→ WHAT IS REQUIRED:
Output every record exactly, and nothing more.

→ RECORDED INFORMATION:
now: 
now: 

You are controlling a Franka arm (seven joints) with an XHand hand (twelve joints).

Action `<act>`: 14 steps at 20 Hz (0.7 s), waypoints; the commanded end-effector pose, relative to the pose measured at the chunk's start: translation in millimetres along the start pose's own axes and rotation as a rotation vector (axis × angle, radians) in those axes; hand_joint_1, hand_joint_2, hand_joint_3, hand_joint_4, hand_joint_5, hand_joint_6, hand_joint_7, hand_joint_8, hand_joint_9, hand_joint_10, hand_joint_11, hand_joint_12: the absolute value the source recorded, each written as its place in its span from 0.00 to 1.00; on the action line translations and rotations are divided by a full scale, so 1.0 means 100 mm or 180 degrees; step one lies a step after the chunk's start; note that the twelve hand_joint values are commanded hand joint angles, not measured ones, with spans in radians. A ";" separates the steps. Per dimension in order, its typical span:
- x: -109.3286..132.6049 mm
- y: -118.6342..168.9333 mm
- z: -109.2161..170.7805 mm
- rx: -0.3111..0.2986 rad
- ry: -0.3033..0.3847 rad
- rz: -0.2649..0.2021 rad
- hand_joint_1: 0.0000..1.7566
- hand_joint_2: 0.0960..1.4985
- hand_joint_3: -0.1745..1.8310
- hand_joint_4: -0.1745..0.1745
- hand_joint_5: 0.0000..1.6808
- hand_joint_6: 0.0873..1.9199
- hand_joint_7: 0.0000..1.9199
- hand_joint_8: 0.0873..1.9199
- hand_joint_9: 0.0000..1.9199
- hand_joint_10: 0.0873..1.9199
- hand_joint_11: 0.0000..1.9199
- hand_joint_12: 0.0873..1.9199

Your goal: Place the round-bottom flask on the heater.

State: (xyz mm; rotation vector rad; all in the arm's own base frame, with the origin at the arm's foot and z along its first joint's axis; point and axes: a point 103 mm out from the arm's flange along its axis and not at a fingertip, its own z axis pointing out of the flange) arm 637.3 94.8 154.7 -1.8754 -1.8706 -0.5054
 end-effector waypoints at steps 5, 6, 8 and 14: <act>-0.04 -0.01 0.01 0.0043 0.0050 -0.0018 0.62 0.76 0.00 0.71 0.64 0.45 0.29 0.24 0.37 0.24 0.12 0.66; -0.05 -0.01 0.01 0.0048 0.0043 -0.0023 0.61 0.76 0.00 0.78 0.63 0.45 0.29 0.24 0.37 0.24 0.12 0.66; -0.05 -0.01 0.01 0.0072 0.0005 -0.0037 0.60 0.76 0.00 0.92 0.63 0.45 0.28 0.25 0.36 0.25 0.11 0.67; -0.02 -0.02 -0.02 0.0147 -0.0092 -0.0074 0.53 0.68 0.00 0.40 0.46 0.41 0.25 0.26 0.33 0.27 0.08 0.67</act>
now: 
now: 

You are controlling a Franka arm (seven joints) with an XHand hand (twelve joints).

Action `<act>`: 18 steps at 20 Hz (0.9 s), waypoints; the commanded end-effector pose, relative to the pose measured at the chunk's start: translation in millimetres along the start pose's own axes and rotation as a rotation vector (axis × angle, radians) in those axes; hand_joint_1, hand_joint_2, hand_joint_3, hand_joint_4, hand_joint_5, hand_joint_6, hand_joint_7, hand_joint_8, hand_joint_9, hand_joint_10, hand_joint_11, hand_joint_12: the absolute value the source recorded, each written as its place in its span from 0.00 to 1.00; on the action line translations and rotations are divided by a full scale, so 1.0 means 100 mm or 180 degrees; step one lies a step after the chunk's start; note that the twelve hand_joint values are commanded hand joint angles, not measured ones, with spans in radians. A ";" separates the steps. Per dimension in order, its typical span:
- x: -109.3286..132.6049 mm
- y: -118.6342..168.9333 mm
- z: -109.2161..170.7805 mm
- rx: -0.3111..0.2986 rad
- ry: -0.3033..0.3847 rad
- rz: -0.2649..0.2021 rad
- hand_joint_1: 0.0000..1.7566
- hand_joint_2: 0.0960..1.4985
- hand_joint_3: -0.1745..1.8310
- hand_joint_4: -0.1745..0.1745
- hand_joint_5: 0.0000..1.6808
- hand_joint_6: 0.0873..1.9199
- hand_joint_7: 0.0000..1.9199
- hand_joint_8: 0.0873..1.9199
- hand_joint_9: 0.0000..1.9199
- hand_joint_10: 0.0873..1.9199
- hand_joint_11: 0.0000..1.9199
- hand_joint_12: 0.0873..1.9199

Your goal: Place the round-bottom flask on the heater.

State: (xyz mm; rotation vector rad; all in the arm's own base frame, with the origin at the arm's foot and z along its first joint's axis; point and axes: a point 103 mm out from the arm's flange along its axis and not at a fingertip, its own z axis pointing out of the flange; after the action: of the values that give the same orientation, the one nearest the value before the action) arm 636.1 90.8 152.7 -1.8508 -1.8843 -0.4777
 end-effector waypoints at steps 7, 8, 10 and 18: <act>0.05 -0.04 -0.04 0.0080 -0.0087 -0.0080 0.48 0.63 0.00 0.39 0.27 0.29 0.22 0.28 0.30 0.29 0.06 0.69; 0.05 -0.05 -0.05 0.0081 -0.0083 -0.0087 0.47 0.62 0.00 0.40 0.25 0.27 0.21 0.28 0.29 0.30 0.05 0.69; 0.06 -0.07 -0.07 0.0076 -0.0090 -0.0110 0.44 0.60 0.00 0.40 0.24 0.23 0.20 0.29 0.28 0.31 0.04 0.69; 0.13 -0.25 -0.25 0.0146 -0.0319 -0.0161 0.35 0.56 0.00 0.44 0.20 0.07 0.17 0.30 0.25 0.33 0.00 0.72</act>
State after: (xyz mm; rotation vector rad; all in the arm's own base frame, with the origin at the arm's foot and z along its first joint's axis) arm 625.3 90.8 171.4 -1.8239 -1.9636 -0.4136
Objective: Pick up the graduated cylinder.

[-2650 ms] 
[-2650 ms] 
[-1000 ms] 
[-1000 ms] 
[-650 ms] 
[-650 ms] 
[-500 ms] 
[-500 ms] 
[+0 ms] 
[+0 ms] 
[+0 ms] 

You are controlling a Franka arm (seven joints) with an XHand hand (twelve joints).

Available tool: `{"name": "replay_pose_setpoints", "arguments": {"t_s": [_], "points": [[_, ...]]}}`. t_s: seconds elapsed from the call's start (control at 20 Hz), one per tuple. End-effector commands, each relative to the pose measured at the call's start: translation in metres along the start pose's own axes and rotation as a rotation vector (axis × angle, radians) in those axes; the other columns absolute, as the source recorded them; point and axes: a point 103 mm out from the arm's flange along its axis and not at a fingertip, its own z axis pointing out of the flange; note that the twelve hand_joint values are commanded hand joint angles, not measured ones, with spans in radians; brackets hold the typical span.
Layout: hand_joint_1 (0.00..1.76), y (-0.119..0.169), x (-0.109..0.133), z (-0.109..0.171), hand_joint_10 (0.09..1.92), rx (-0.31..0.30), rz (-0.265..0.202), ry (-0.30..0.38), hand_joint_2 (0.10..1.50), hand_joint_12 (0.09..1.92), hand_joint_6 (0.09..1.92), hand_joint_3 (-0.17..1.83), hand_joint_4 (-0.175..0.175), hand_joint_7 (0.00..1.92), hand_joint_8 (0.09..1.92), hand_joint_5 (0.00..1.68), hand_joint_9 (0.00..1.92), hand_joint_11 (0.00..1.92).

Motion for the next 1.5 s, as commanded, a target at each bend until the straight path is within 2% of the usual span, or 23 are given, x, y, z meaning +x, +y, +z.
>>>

→ WRITTEN SOLUTION:
now: 
now: 

You are controlling a Franka arm (seven joints) with an XHand hand (twelve joints).

Action `<act>`: 14 steps at 20 Hz (0.7 s), waypoints; the commanded end-effector pose, relative to the pose measured at the chunk's start: translation in millimetres along the start pose's own axes and rotation as a rotation vector (axis × angle, radians) in those axes; hand_joint_1, hand_joint_2, hand_joint_3, hand_joint_4, hand_joint_5, hand_joint_6, hand_joint_7, hand_joint_8, hand_joint_9, hand_joint_10, hand_joint_11, hand_joint_12: the absolute value the source recorded, each written as its place in its span from 0.00 to 1.00; on the action line translations and rotations are divided by a full scale, so 1.0 means 100 mm or 180 degrees; step one lies a step after the chunk's start; note that the twelve hand_joint values are commanded hand joint angles, not measured ones, with spans in radians. A ";" separates the steps. Per dimension in order, its typical span:
- x: -109.3286..132.6049 mm
- y: -118.6342..168.9333 mm
- z: -109.2161..170.7805 mm
- rx: -0.3111..0.2986 rad
- ry: -0.3033..0.3847 rad
- rz: -0.2649..0.2021 rad
- hand_joint_1: 0.0000..1.7566
- hand_joint_2: 0.0960..1.4985
- hand_joint_3: -0.1745..1.8310
- hand_joint_4: -0.1745..0.1745
- hand_joint_5: 0.0000..1.6808
- hand_joint_6: 0.0873..1.9199
- hand_joint_7: 0.0000..1.9199
- hand_joint_8: 0.0873..1.9199
- hand_joint_9: 0.0000..1.9199
- hand_joint_10: 0.0873..1.9199
- hand_joint_11: 0.0000..1.9199
- hand_joint_12: 0.0873..1.9199

Your goal: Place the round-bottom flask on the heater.

State: (xyz mm; rotation vector rad; all in the arm's own base frame, with the origin at the arm's foot and z along its first joint's axis; point and axes: a point 103 mm out from the arm's flange along its axis and not at a fingertip, its own z axis pointing out of the flange) arm 637.3 94.8 154.7 -1.8754 -1.8706 -0.5054
 end-effector waypoints at steps 5, 6, 8 and 14: <act>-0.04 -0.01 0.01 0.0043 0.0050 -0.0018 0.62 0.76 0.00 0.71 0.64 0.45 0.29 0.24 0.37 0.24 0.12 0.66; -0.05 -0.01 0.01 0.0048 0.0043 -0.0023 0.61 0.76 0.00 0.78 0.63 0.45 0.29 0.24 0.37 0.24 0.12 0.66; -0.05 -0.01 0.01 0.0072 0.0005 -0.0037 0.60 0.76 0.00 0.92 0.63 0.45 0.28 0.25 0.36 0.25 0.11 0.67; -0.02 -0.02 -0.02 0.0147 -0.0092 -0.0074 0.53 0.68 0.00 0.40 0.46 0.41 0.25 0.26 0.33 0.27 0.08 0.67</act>
now: 
now: 

You are controlling a Franka arm (seven joints) with an XHand hand (twelve joints).

Action `<act>`: 18 steps at 20 Hz (0.9 s), waypoints; the commanded end-effector pose, relative to the pose measured at the chunk's start: translation in millimetres along the start pose's own axes and rotation as a rotation vector (axis × angle, radians) in those axes; hand_joint_1, hand_joint_2, hand_joint_3, hand_joint_4, hand_joint_5, hand_joint_6, hand_joint_7, hand_joint_8, hand_joint_9, hand_joint_10, hand_joint_11, hand_joint_12: the absolute value the source recorded, each written as its place in its span from 0.00 to 1.00; on the action line translations and rotations are divided by a full scale, so 1.0 means 100 mm or 180 degrees; step one lies a step after the chunk's start; note that the twelve hand_joint values are commanded hand joint angles, not measured ones, with spans in radians. A ";" separates the steps. Per dimension in order, its typical span:
- x: -109.3286..132.6049 mm
- y: -118.6342..168.9333 mm
- z: -109.2161..170.7805 mm
- rx: -0.3111..0.2986 rad
- ry: -0.3033..0.3847 rad
- rz: -0.2649..0.2021 rad
- hand_joint_1: 0.0000..1.7566
- hand_joint_2: 0.0960..1.4985
- hand_joint_3: -0.1745..1.8310
- hand_joint_4: -0.1745..0.1745
- hand_joint_5: 0.0000..1.6808
- hand_joint_6: 0.0873..1.9199
- hand_joint_7: 0.0000..1.9199
- hand_joint_8: 0.0873..1.9199
- hand_joint_9: 0.0000..1.9199
- hand_joint_10: 0.0873..1.9199
- hand_joint_11: 0.0000..1.9199
- hand_joint_12: 0.0873..1.9199

Your goal: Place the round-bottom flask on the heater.

State: (xyz mm; rotation vector rad; all in the arm's own base frame, with the origin at the arm's foot and z along its first joint's axis; point and axes: a point 103 mm out from the arm's flange along its axis and not at a fingertip, its own z axis pointing out of the flange; after the action: of the values that give the same orientation, the one nearest the value before the action) arm 636.1 90.8 152.7 -1.8508 -1.8843 -0.4777
 end-effector waypoints at steps 7, 8, 10 and 18: <act>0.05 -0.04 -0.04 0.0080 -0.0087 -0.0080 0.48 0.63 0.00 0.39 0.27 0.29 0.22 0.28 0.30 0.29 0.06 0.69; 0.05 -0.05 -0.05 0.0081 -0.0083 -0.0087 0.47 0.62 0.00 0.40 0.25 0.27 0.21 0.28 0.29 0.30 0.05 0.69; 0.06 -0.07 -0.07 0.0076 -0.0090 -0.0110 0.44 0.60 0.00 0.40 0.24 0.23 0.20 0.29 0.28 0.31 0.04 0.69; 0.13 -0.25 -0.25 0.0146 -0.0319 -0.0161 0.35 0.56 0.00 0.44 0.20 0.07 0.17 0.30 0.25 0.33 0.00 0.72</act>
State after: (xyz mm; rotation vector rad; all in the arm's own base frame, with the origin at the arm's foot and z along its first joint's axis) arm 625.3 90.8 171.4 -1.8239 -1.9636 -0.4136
Objective: Pick up the graduated cylinder.

[-2650 ms] 
[-2650 ms] 
[-1000 ms] 
[-1000 ms] 
[-650 ms] 
[-650 ms] 
[-500 ms] 
[-500 ms] 
[+0 ms] 
[+0 ms] 
[+0 ms] 

You are controlling a Franka arm (seven joints) with an XHand hand (twelve joints).

Available tool: `{"name": "replay_pose_setpoints", "arguments": {"t_s": [_], "points": [[_, ...]]}}`. t_s: seconds elapsed from the call's start (control at 20 Hz), one per tuple. End-effector commands, each relative to the pose measured at the call's start: translation in metres along the start pose's own axes and rotation as a rotation vector (axis × angle, radians) in those axes; the other columns absolute, as the source recorded them; point and axes: a point 103 mm out from the arm's flange along its axis and not at a fingertip, its own z axis pointing out of the flange; note that the twelve hand_joint values are commanded hand joint angles, not measured ones, with spans in radians; brackets hold the typical span.
Layout: hand_joint_1 (0.00..1.76), y (-0.119..0.169), x (-0.109..0.133), z (-0.109..0.171), hand_joint_10 (0.09..1.92), rx (-0.31..0.30), rz (-0.265..0.202), ry (-0.30..0.38), hand_joint_2 (0.10..1.50), hand_joint_12 (0.09..1.92), hand_joint_6 (0.09..1.92), hand_joint_3 (-0.17..1.83), hand_joint_4 (-0.175..0.175), hand_joint_7 (0.00..1.92), hand_joint_8 (0.09..1.92), hand_joint_5 (0.00..1.68), hand_joint_9 (0.00..1.92), hand_joint_11 (0.00..1.92).

Motion for the next 1.5 s, as commanded, a target at each bend until the straight path is within 2% of the usual span, or 23 are given, x, y, z meaning +x, +y, +z.
>>>

No further output is needed here.